We took a detour to see some of Boysen Lake State Park, one of the larger bodies of water around. The roads were in rough shape with all the moisture. From across the lake you can see the deep cut through the Owl Creek Mountains known as Wind River Pass. We’d be driving through there shortly. My GPS lost coverage several times in the pass because it is so steep and so narrow. That is why the track log in the map for that day has those spikes.



We mosey on up to Cody and then head toward the eastern Yellowstone entrance to explore and look for critters. I stopped counting the bald and golden eagles on the drive. Wyoming is full of amazing country and lot of wildlife.
We stopped at one of the big souvenir stores because I saw this crazy van parked outside with tracks. It looked like a fun vehicle to drive. I wonder how much of the turning radius is lost with the tracks?






We went back into Cody for provisions and then headed north and west. The goal was Sunlight Basin. KC had a camp spot in mind already, but in the wintery conditions we didn’t know how bad the road would be. A week prior KC had emailed me to let me know that the season’s first grizzly bear tracks had been found in Sunlight Basin. That sort of wore on me over the week before I came out. I’ve camped my whole life in the southwest and yelled at dozens of bears to get away from me or out of my camp, even had one walk up to me while asleep on my cot, but those were black bears. Black bears are pussycats. They used to have grizzly bears in the southwest, but we killed them all in our quest to tame the land. The last grizzly was shot in New Mexico in the 1950s.
This is the view of Sunlight Basin as we drove in from the east and dropped out of the clouds.
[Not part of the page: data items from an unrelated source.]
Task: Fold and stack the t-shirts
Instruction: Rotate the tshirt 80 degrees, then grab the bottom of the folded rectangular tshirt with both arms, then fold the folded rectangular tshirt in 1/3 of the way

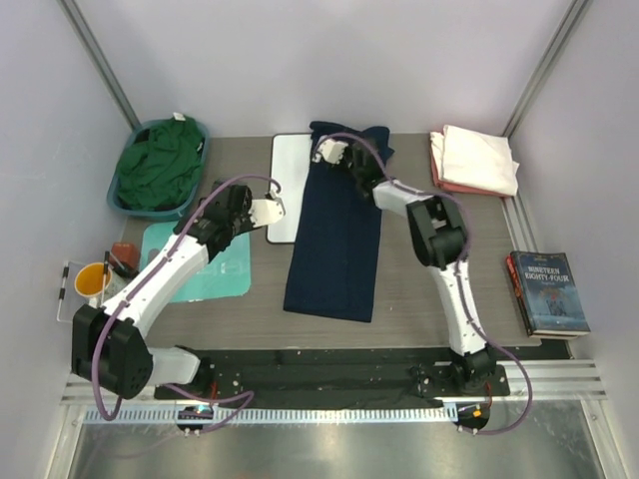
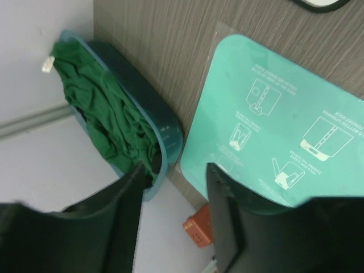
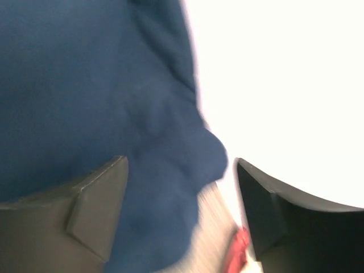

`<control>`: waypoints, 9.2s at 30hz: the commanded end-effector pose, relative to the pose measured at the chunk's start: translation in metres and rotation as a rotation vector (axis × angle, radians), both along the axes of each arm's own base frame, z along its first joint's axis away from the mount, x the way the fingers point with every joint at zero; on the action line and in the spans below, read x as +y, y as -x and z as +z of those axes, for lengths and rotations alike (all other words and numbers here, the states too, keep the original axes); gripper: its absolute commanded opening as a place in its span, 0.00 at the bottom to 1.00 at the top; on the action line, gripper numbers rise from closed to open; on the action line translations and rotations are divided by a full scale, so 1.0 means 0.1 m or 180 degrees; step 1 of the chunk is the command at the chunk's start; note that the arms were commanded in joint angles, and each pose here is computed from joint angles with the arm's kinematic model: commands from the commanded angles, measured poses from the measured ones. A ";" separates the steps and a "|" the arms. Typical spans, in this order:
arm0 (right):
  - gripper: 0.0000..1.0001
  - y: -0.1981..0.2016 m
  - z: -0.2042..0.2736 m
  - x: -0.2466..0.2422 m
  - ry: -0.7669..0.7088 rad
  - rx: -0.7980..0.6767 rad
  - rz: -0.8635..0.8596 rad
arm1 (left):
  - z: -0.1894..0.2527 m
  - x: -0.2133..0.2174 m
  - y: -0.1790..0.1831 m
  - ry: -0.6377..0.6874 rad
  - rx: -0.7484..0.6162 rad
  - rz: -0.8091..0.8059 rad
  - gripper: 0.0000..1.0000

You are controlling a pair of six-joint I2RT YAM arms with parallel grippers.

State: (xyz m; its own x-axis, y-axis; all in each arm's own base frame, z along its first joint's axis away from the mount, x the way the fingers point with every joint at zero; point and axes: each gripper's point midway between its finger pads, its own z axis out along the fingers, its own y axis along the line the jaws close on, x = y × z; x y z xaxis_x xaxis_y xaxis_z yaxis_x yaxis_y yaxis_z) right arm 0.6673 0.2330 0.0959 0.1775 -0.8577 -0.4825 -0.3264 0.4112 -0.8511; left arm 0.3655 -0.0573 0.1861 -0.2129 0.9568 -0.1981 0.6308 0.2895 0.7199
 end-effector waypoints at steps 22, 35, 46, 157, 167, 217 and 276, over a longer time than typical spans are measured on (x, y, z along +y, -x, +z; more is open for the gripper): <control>0.99 4.47 -0.09 -0.92 0.1612 0.1536 0.2597 | -1.13 -1.36 1.22 0.0094 -0.0441 -0.4344 0.54; 0.95 5.09 -0.68 -0.69 0.1762 0.1444 0.3306 | -1.56 -1.64 1.73 0.0525 -0.0260 -0.5546 0.54; 0.87 5.03 -0.77 -0.20 0.1475 0.1501 0.3294 | -1.60 -1.58 1.80 0.0465 -0.0051 -0.5678 0.51; 0.06 5.08 -0.72 -0.23 0.1480 0.2251 0.3061 | -1.87 -1.62 1.88 0.0367 0.0063 -0.5847 0.00; 0.01 5.06 -0.32 -0.07 0.1080 0.2567 0.2878 | -1.12 -1.77 1.69 0.0777 -0.0053 -0.5385 0.00; 0.01 4.82 0.71 0.00 0.0894 0.2209 0.2473 | 0.10 -1.91 1.62 0.1265 -0.0335 -0.5069 0.00; 0.61 4.61 0.09 0.00 0.0728 0.2735 0.2391 | -0.70 -1.51 1.31 0.0921 0.0080 -0.5239 0.40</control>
State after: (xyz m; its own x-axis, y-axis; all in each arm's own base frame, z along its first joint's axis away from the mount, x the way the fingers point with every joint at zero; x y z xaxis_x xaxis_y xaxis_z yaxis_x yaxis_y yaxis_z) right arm 0.2785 0.2327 0.1307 0.3993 -0.7907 -0.4641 -0.8725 -0.1722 -0.4572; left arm 0.3277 -0.2205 0.1730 0.8970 0.3170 -0.3082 0.4033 -0.3014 0.8640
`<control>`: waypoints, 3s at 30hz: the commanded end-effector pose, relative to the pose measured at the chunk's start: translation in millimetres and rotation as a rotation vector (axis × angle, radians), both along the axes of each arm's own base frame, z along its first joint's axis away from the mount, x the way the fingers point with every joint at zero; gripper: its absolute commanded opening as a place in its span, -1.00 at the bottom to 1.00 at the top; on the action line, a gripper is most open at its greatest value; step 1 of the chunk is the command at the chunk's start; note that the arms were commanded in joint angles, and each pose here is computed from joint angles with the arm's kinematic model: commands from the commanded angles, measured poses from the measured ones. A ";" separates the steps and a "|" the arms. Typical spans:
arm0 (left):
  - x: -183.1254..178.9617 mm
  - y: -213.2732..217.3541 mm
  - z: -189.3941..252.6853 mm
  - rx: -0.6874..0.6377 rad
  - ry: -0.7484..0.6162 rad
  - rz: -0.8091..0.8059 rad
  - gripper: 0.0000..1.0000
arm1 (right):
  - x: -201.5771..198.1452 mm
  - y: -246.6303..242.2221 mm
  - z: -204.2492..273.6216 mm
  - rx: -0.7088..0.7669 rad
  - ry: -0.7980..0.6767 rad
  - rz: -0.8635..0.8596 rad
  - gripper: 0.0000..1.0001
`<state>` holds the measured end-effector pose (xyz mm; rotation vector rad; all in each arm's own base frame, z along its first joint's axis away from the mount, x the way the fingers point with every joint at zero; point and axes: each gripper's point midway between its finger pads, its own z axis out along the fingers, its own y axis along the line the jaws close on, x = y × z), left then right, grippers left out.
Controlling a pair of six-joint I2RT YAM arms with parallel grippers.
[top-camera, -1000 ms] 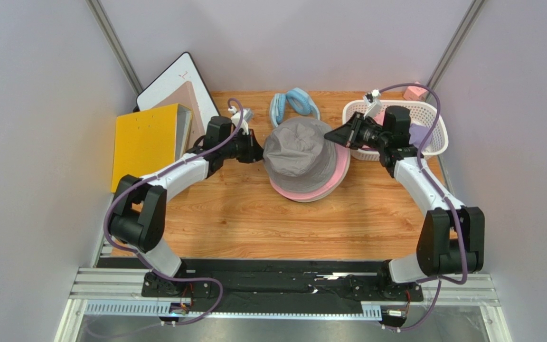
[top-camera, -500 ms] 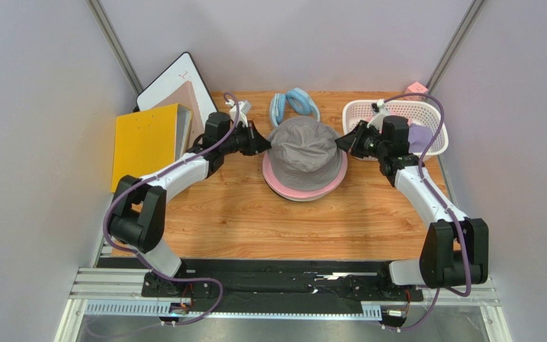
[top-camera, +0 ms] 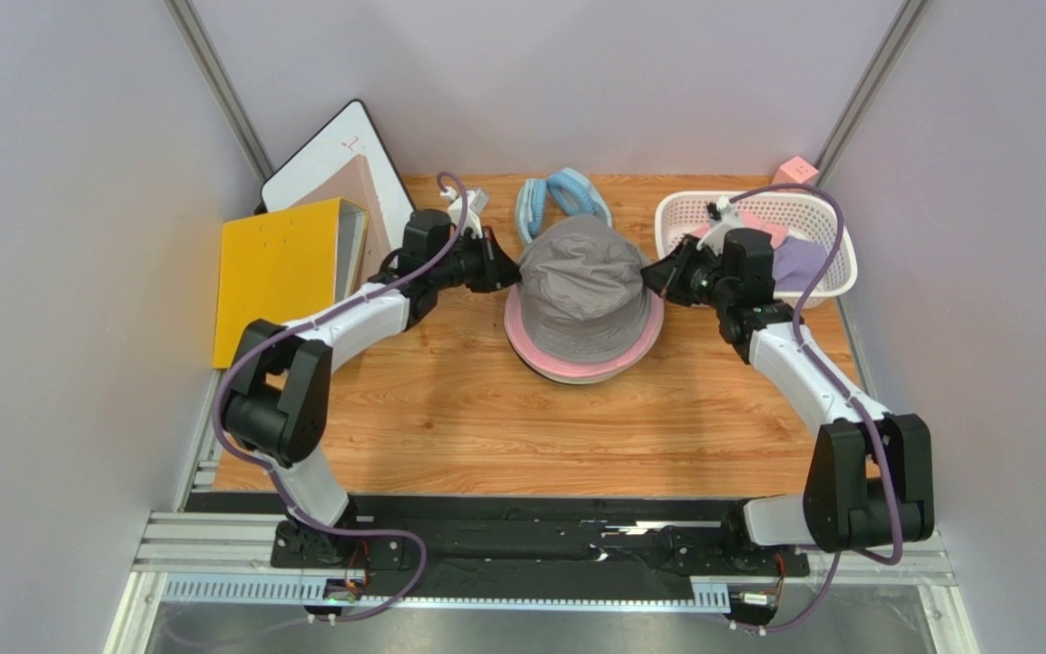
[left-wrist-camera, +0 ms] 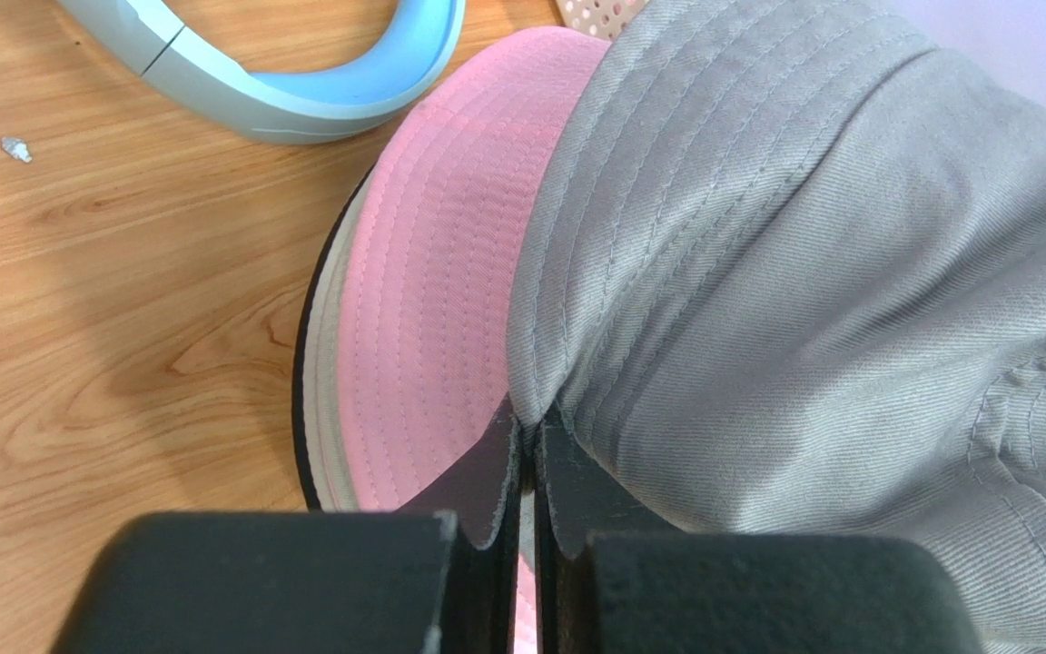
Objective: Stack the hats
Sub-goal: Stack the hat on the hat.
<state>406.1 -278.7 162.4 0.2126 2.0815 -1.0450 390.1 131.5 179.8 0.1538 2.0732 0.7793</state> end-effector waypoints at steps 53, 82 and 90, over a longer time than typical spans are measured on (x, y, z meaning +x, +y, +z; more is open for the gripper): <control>-206.3 64.4 -43.2 0.154 0.039 0.093 0.82 | 31.1 1.1 4.8 -0.202 0.087 -0.186 0.61; -4.4 53.2 123.1 -0.065 -0.200 0.195 0.91 | -137.5 12.1 18.4 0.334 -0.001 -0.045 0.57; 17.0 43.4 98.4 -0.024 -0.136 0.164 0.87 | -129.2 51.3 28.9 0.384 -0.046 0.051 0.51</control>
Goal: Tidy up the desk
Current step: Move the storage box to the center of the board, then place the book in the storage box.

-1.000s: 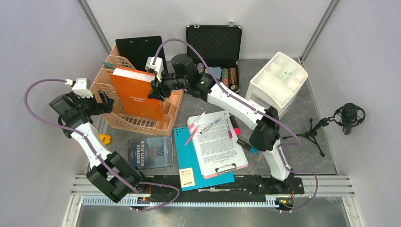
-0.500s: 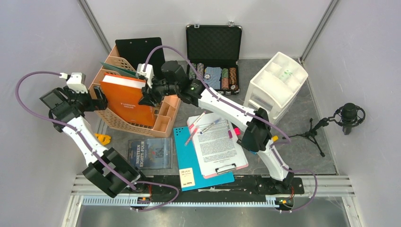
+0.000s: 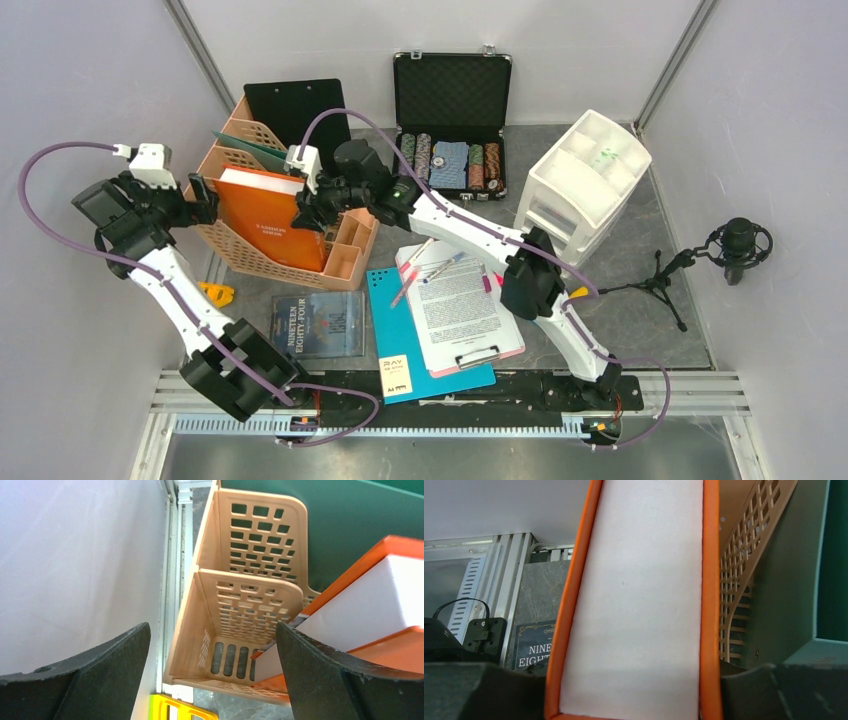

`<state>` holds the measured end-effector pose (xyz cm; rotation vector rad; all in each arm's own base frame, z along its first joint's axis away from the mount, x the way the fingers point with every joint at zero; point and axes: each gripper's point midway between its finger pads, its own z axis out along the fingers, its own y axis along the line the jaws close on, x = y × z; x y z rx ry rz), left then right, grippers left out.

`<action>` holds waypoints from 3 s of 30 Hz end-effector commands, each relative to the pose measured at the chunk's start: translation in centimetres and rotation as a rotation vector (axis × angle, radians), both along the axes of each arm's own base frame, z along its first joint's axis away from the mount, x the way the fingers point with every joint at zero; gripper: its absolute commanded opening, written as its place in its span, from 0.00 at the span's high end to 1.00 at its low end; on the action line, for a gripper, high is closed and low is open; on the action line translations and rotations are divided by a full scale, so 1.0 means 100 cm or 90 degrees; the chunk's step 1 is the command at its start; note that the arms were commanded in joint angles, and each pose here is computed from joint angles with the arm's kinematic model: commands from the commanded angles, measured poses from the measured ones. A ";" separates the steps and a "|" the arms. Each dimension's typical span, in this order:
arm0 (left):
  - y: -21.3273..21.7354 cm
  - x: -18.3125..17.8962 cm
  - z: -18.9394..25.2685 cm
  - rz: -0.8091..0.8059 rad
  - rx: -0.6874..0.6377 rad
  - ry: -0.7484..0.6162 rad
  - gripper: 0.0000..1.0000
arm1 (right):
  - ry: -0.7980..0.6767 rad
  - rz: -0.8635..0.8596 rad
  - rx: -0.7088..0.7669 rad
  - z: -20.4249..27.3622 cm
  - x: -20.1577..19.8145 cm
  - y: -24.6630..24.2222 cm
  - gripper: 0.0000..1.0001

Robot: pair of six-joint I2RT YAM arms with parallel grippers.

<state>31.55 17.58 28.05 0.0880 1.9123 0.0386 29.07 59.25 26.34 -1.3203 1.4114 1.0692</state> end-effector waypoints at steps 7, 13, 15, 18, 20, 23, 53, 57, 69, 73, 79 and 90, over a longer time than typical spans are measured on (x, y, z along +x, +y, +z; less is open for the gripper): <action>0.013 0.004 0.053 0.037 0.049 -0.067 0.00 | -0.031 0.004 0.040 0.012 -0.001 0.012 1.00; 0.005 0.000 0.072 0.045 0.036 -0.095 0.00 | -0.029 0.013 0.033 -0.005 -0.009 0.026 1.00; 0.001 -0.002 0.077 0.045 0.032 -0.103 0.00 | -0.032 0.012 0.033 -0.009 -0.009 0.031 1.00; -0.005 -0.007 0.086 0.045 0.037 -0.115 0.00 | -0.045 0.004 0.038 -0.011 -0.007 0.037 1.00; -0.008 -0.009 0.089 0.045 0.039 -0.121 0.00 | -0.059 0.000 0.042 -0.010 -0.006 0.041 0.98; -0.011 -0.012 0.095 0.047 0.040 -0.127 0.00 | -0.072 -0.002 0.044 -0.011 -0.008 0.046 0.94; -0.084 -0.069 0.105 -0.057 0.064 -0.049 0.00 | -0.153 -0.097 -0.041 0.057 -0.009 -0.101 0.02; -0.111 -0.095 0.075 -0.092 0.065 0.002 0.00 | -0.124 -0.097 -0.082 0.024 -0.009 -0.133 0.02; -0.167 -0.180 -0.020 -0.192 0.124 0.194 0.00 | -0.071 -0.068 -0.180 -0.082 -0.043 -0.193 0.07; -0.168 -0.190 -0.038 -0.196 0.124 0.229 0.00 | -0.072 -0.069 -0.204 -0.101 -0.050 -0.208 0.07; -0.156 -0.202 -0.091 -0.208 0.086 0.337 0.00 | -0.050 -0.053 -0.208 -0.115 -0.062 -0.214 0.08; -0.112 -0.207 -0.175 -0.153 0.101 0.457 0.00 | -0.049 0.012 -0.198 -0.132 -0.099 -0.169 0.13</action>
Anyway, I had a good week to ruminate on the potential to see a bear, a real one. As we turned off the pavement toward Sunlight Basin the road deteriorated. It wasn’t bad, just some mucky stuff. After a little while we hit the snow line and we kept going. We then saw the first “You’re in grizzly country” signs.

Great, more stuff to get my imagination going. We kept driving and the snow kept getting deeper. Finally the decent road ended at a large hunting camp, we waved at them and continued on with the slushy two-track. How far up are we going I wondered. A little while later we took a steep turn down to the left off the main road and found camp next to the river. The river and the adjacent cliffs were stunning and it was well past beer-thirty, so we decided to stay.


Then I saw something blue in the snow maybe 50 meters away. As we walked closer, it became apparent that there were several tents buried in the snow, but when I first walked up to the tents my thoughts were all about bears. I was looking for tracks and looking for rips in these abandoned tents.
Feeling somewhat unsettled with the entire scene, better off to have a drink and not worry about it. I popped the top on some Patron Silver and a cold Tecate. We talked trash until late in the night. Anyone around here feel their ears burning that night?!
I fell asleep listening to the river. Maybe I was worrying about nothing with grizzlies, then again, the .45 under my pillow helped.
Still, things did get interesting the next night...
Here is a little map of the route we took the 23rd...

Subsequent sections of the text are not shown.